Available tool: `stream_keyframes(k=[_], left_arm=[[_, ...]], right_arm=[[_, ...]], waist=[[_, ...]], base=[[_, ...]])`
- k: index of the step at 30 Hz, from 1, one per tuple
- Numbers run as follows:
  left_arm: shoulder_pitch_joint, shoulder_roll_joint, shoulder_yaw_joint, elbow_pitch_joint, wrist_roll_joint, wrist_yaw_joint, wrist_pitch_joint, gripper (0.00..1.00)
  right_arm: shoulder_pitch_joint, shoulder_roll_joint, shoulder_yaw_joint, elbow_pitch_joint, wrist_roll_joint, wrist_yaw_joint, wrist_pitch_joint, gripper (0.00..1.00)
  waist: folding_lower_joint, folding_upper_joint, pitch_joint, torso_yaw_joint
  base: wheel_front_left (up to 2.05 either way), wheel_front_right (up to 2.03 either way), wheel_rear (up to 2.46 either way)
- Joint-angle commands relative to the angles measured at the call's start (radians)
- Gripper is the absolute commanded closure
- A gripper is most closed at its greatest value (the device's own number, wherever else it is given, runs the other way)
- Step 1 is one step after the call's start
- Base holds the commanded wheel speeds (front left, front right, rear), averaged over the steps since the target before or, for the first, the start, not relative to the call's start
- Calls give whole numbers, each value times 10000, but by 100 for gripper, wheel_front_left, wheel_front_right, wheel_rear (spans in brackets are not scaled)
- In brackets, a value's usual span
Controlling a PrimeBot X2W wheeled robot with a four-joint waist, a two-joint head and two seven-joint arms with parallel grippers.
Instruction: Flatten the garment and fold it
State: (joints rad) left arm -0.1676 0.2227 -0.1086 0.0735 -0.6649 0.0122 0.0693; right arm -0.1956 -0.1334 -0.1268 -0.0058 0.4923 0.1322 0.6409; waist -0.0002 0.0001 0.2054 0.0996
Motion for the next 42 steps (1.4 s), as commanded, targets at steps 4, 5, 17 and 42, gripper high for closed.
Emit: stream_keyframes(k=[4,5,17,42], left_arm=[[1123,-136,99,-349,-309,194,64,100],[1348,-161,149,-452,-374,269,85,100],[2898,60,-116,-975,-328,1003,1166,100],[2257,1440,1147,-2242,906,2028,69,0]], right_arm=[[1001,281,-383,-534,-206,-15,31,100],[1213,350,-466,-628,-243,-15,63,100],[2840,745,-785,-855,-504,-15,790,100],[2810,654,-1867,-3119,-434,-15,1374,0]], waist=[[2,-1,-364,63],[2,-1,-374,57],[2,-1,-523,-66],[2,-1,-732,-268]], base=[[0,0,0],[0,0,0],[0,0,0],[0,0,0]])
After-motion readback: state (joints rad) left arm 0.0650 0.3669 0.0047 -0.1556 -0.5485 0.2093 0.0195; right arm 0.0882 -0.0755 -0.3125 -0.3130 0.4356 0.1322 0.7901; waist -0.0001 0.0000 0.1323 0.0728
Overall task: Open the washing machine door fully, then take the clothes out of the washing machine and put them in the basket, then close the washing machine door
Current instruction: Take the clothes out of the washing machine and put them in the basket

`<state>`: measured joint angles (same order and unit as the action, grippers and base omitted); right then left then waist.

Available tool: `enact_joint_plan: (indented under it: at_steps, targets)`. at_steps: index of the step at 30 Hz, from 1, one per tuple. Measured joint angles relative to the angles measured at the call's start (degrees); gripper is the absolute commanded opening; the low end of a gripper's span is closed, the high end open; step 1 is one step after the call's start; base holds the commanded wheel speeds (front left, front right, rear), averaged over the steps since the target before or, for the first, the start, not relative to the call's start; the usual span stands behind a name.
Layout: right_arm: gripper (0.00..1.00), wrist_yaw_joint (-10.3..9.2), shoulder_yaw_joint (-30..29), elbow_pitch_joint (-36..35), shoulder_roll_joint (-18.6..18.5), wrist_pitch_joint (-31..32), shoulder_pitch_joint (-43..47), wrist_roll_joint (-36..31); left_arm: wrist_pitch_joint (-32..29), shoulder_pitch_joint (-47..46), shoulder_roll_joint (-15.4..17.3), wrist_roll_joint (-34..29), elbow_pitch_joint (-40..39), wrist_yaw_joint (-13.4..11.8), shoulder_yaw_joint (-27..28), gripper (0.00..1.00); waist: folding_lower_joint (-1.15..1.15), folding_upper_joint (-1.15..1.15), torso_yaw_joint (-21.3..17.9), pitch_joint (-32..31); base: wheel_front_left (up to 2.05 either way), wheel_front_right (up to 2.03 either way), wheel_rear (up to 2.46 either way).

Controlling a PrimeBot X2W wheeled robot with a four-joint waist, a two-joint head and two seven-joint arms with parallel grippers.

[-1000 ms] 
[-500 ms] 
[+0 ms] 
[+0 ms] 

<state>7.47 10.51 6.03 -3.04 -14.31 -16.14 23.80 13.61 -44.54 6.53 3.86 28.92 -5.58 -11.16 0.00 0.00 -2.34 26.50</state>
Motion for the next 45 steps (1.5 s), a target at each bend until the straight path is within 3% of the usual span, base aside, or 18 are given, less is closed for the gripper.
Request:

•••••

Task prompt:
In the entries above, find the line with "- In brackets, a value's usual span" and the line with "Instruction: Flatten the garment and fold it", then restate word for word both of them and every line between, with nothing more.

Finished task:
- In brackets, a value's usual span
Controlling a PrimeBot X2W wheeled robot with a four-joint waist, a two-joint head and two seven-joint arms with parallel grippers.
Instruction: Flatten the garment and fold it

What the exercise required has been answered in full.